# Extended CQL tutorial for *LTS*

The goal of this tutorial is to introduce users of *LTS* into the use of Corpus Query Language (CQL) when searching testimonies of Holocaust survivors. This tutorial was made by following the tutorial on the website of Sketch Engine and BlackLab Engine. Please bearn in mind that not all functionalities discussed on these websites can be used with LTS. This tutorial contains CQL functionalities that work with *LTS*.

In [3]:
import os,sys,inspect
current_dir = os.path.dirname(os.path.abspath(inspect.getfile(inspect.currentframe())))
parent_dir = os.path.dirname(current_dir)
sys.path.insert(0, parent_dir)
from Utilities import blacklab as bl

## Basic Syntax

To activate a CQL search on LTS, you need to use its special syntax. In CQL every word has to be between a pair of square brackets.
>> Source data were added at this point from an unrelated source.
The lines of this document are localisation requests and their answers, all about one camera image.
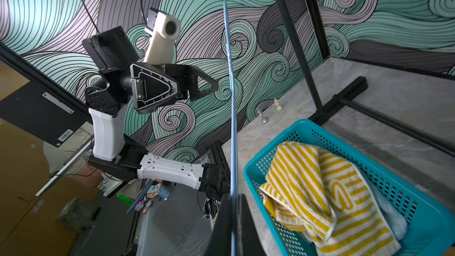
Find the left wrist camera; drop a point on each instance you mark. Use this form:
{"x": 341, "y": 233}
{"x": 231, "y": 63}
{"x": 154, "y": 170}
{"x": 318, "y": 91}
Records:
{"x": 164, "y": 30}

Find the blue wire hanger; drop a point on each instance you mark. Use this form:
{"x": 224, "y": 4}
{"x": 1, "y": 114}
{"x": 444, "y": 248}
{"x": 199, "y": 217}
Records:
{"x": 234, "y": 151}

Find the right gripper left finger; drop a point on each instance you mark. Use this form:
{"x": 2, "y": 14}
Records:
{"x": 220, "y": 239}

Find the light blue towel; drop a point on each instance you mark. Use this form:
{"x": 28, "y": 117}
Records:
{"x": 394, "y": 219}

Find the teal perforated plastic basket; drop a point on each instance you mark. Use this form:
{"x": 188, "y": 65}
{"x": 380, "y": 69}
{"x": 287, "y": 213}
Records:
{"x": 431, "y": 226}

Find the yellow striped towel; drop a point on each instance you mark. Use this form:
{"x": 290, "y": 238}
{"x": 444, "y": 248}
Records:
{"x": 325, "y": 197}

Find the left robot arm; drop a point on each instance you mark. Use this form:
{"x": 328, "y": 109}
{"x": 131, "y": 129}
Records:
{"x": 108, "y": 100}

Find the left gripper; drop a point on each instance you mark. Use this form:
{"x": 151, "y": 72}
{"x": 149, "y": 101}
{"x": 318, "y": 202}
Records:
{"x": 155, "y": 86}

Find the silver chess piece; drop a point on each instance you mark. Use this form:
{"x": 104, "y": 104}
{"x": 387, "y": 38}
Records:
{"x": 260, "y": 114}

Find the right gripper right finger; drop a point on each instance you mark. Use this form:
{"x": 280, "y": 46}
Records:
{"x": 248, "y": 242}

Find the white chess pawn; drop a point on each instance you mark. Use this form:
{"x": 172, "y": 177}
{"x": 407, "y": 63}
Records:
{"x": 278, "y": 105}
You can search directly for a given word:

```["murderers"]```

In [9]:
query = '["murderers"]'

In [10]:
response = bl.search_blacklab(query,window=10,lemma=False)

Print the first result

In [11]:
print (response[0]['match_word'])

, such a high-cultured people became like barbarians , like murderers , all of them to listen to one man , 


### Attention: the word to be searched for has to be between double quotation marks 

The following query will not produce any result:

```['murderers']```

## Attributes

Attributes on the one hand enable the search for specific type of words. Consider the following example that finds all gerunds:

```[pos="VBG"]```

In [19]:
query = '[pos="VBG"]'

In [20]:
response = bl.search_blacklab(query,window=10,lemma=False)

Print the first result

In [21]:
print (response[0]['match_word'])

INTERVIEWER 1 : We 're going to go back into the past . Where are you 


The attribute we used is *pos* and the value of the attribute is *VBG*. The general pattern is this:

```[attribute="value"]```

The corpus underlying *LTS* has three attributes:
- *pos*: part of speech or grammatical category of a word
-*lemma*: the dictionary form of a word
-*word*: the actual word form 

### The *pos* attribute

This attribute helps define the grammatical category of a word that we are searching for. The grammatical categories are the categories defined by the Penn Treebank and they can be downloaded from here.

### The lemma attribute

This attribute enables the search based on the dictionary form of a word. For instance, the following query finds all occurrences of both *murderer* and *murderers* since the dictionary form is murderer.

```[lemma="murderer"]```

### The *word* attribute

By contrast, the following pattern finds only those occurrences where *murderer* is used in the plural form.

```[word="murderers"]```

### Attention: the default attribute is *word*

If you do not define any attribute then it is taken as the word attribute; the following query is the same as above:

```["murderers"]```

## The combination of attributes

*Murders* might be a verb ("the guard murders someone") or a noun ("Murders often happened"). By combining the *pos* attribute with the *word* attribute you can find these cases.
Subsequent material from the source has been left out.